● What needs to be done
Below are records with pictures. Transcribe exactly, and only, the lines from the line with "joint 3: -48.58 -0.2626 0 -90" to the line with "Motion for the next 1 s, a", both ends included, but not the pictures.

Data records
****************
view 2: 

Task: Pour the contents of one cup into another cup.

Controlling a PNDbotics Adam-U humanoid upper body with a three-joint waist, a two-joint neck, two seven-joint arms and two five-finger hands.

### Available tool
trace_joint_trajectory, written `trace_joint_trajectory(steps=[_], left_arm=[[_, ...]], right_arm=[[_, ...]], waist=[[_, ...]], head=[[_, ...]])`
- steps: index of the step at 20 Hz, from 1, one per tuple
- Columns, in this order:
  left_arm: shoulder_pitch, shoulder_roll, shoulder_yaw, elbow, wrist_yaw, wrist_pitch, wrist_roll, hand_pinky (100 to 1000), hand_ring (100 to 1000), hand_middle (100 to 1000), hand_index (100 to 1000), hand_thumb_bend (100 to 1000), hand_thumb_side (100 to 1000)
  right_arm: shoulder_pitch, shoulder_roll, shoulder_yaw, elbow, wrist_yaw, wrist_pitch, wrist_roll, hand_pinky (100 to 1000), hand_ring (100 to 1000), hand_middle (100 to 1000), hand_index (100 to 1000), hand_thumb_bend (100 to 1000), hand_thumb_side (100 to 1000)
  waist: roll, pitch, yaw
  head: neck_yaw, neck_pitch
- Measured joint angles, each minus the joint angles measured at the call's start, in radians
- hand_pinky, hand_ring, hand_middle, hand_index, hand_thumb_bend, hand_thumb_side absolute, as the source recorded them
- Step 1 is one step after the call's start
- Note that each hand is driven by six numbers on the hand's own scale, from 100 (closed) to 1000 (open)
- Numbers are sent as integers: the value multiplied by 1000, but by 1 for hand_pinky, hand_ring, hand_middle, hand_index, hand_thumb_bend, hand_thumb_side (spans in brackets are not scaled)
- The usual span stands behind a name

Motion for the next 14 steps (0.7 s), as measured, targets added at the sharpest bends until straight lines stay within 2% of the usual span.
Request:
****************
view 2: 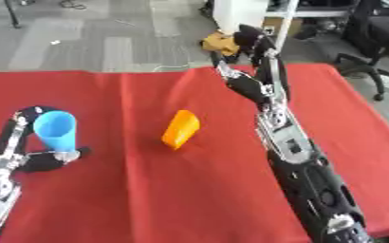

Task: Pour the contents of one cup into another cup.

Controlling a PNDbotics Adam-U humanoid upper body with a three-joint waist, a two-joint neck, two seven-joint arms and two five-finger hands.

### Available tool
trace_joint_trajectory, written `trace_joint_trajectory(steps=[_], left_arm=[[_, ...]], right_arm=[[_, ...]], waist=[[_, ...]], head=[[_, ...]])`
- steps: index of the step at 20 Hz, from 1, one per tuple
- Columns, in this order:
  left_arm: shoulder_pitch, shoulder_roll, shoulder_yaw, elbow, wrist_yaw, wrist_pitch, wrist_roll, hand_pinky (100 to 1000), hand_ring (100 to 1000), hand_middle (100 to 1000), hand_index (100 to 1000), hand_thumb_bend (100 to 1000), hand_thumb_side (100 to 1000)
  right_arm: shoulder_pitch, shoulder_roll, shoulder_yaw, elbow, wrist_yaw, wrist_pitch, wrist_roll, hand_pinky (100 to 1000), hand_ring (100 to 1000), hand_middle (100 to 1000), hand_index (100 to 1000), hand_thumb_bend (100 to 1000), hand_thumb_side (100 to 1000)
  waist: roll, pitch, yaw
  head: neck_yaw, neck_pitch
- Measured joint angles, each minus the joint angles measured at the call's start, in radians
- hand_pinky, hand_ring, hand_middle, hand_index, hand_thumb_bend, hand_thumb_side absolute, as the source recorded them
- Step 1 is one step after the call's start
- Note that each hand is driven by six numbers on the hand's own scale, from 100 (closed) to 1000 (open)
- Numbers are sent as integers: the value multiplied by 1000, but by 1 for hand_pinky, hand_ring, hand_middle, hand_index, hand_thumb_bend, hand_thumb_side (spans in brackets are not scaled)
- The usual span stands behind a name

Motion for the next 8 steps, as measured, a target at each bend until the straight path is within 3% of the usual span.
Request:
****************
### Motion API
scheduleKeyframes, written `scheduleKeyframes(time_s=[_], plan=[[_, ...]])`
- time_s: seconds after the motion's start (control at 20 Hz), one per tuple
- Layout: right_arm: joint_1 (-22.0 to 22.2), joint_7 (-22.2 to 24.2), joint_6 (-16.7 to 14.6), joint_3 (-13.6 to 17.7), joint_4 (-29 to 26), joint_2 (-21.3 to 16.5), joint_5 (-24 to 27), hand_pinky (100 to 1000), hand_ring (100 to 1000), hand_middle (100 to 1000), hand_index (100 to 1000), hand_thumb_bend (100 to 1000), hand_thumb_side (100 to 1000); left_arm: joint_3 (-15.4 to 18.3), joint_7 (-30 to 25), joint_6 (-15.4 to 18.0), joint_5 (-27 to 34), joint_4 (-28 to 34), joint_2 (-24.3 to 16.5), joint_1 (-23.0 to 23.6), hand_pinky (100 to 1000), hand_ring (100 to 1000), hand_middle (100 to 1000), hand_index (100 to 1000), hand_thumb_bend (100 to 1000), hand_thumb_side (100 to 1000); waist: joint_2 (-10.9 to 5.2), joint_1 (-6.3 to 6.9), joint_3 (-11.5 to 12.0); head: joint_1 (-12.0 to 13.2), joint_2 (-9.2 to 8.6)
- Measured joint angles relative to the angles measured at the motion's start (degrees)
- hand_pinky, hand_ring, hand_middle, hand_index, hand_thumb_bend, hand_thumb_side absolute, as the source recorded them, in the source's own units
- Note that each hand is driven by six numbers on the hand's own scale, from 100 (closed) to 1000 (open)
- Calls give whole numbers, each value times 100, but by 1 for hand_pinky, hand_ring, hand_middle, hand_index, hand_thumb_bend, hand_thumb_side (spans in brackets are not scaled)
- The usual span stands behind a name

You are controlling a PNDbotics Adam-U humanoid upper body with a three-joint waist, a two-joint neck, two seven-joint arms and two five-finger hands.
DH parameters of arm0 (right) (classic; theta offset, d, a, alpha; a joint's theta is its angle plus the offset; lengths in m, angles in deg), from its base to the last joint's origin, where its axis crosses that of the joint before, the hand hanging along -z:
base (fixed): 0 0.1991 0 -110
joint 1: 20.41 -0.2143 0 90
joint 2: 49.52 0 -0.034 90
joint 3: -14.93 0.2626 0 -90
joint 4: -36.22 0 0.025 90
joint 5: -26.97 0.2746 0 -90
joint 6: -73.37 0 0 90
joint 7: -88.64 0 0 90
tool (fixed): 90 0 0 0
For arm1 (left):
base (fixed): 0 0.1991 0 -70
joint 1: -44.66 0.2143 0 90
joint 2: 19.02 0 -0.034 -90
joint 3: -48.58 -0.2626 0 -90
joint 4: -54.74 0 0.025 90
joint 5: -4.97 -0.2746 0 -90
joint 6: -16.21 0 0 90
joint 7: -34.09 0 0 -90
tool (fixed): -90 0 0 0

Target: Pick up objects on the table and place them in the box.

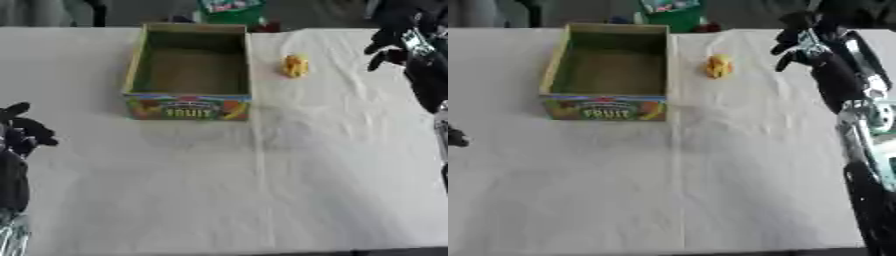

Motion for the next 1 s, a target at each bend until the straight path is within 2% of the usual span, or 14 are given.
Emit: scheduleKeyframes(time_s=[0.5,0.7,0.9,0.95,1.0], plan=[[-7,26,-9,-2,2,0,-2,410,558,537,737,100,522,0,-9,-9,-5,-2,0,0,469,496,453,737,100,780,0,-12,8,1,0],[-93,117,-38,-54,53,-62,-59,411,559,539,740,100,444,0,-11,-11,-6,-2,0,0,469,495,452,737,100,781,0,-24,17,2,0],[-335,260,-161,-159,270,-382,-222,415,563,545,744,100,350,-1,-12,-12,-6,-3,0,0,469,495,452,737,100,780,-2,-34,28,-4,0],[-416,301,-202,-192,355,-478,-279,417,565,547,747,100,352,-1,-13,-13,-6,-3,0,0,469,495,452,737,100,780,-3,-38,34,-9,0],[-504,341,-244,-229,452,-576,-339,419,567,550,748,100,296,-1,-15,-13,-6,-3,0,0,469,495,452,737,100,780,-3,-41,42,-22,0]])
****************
● Exercise answer
joint 3: -48.58 -0.2626 0 -90
joint 4: -54.74 0 0.025 90
joint 5: -4.97 -0.2746 0 -90
joint 6: -16.21 0 0 90
joint 7: -34.09 0 0 -90
tool (fixed): -90 0 0 0

Target: Pick up objects on the table and place them in the box.


Motion for the next 1 s, a target at each bend until the straight path is within 2% of the usual span, or 14 are given.

Here is where the answer stops.